[[ Task material open ]]
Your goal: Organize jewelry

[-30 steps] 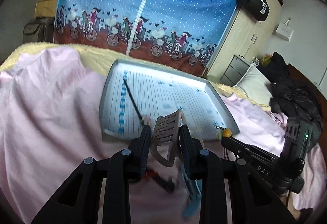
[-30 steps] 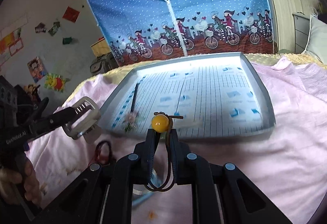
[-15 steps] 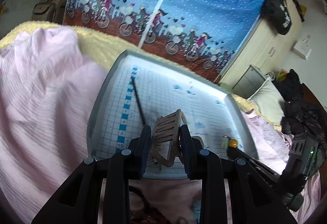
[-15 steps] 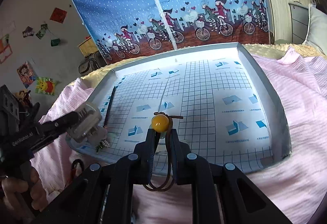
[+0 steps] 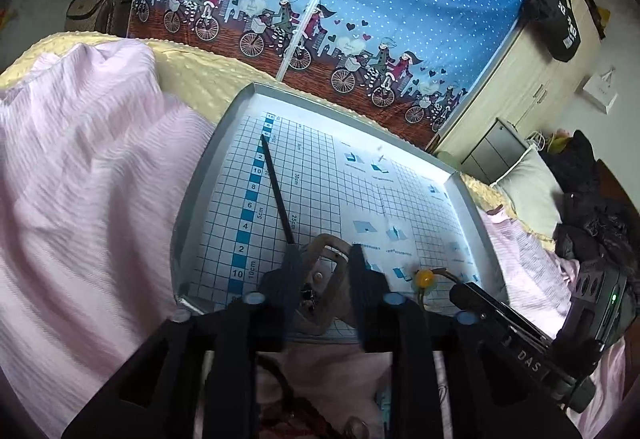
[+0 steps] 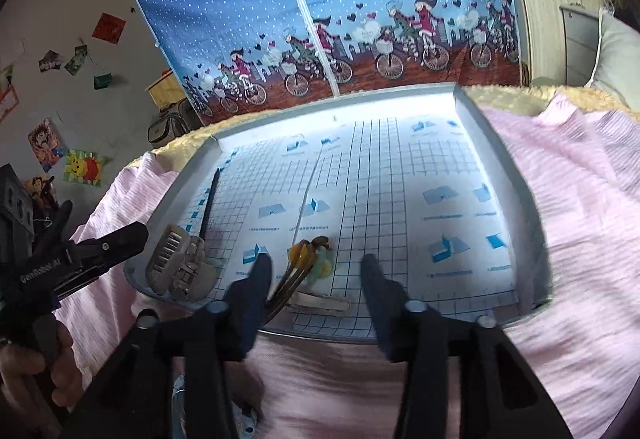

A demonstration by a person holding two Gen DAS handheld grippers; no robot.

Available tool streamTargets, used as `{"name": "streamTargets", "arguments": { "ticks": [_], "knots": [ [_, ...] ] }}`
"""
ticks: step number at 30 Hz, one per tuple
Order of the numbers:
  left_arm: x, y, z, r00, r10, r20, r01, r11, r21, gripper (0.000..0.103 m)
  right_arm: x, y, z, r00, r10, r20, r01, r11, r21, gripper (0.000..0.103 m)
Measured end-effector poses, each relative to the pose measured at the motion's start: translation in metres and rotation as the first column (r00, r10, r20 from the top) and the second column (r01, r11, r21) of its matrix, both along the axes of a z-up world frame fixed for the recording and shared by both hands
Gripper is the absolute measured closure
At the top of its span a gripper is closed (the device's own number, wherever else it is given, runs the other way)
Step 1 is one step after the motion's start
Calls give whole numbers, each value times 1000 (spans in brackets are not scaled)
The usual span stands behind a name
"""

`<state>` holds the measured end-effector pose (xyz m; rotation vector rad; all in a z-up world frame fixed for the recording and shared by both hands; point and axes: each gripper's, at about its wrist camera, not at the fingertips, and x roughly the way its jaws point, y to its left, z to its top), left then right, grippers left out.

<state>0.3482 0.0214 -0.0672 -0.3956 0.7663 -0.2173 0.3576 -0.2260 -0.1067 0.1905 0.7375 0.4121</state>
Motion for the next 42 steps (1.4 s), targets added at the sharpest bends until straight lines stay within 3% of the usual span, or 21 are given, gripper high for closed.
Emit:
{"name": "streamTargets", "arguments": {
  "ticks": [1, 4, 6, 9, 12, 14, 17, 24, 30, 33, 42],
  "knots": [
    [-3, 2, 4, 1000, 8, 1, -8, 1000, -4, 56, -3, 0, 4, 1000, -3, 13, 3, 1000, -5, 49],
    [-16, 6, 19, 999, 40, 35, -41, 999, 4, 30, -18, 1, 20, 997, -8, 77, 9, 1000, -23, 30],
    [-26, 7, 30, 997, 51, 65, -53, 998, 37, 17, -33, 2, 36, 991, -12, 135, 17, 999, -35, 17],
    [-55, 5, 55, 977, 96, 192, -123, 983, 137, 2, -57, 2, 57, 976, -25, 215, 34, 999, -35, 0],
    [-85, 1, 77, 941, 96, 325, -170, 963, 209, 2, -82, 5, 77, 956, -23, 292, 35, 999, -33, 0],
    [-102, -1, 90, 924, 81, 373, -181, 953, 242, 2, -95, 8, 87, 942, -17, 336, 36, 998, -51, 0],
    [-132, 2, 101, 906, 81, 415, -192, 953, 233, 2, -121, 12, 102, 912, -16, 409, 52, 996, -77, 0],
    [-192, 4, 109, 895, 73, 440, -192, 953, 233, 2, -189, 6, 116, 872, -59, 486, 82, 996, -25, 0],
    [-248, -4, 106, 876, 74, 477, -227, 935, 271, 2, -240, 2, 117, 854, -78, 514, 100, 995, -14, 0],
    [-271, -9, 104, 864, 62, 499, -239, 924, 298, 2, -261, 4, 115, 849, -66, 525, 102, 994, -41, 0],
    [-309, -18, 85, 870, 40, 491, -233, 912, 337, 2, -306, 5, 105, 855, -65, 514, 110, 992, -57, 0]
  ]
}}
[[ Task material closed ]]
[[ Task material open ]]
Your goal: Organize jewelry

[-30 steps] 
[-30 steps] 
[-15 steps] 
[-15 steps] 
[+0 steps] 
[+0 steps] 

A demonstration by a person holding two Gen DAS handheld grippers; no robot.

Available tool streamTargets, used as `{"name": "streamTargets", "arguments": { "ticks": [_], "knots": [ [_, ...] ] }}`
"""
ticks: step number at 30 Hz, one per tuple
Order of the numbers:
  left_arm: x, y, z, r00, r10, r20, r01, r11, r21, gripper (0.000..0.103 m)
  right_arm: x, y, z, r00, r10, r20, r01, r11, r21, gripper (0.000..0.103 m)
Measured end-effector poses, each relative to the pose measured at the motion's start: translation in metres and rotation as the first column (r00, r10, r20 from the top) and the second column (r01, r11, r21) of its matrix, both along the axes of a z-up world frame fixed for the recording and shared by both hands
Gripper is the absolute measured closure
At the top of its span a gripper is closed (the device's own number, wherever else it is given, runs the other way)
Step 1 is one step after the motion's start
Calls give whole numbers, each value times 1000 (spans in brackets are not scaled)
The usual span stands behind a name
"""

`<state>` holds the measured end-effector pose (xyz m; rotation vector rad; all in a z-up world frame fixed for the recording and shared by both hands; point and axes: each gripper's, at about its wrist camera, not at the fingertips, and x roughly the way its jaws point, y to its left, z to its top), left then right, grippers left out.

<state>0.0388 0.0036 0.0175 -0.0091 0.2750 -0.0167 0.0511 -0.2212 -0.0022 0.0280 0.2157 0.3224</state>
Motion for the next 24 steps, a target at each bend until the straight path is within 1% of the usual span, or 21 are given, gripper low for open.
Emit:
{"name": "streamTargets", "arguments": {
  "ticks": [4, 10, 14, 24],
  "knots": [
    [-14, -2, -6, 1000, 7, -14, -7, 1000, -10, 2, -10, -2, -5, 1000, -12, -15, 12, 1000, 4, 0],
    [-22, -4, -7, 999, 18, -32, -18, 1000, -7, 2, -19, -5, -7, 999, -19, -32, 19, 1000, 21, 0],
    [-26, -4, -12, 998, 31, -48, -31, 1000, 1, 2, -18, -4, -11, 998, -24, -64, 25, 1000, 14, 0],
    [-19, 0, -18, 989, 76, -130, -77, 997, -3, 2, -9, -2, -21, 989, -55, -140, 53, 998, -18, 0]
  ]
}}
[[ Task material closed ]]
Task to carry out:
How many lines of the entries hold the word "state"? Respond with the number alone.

Solution to the problem:
4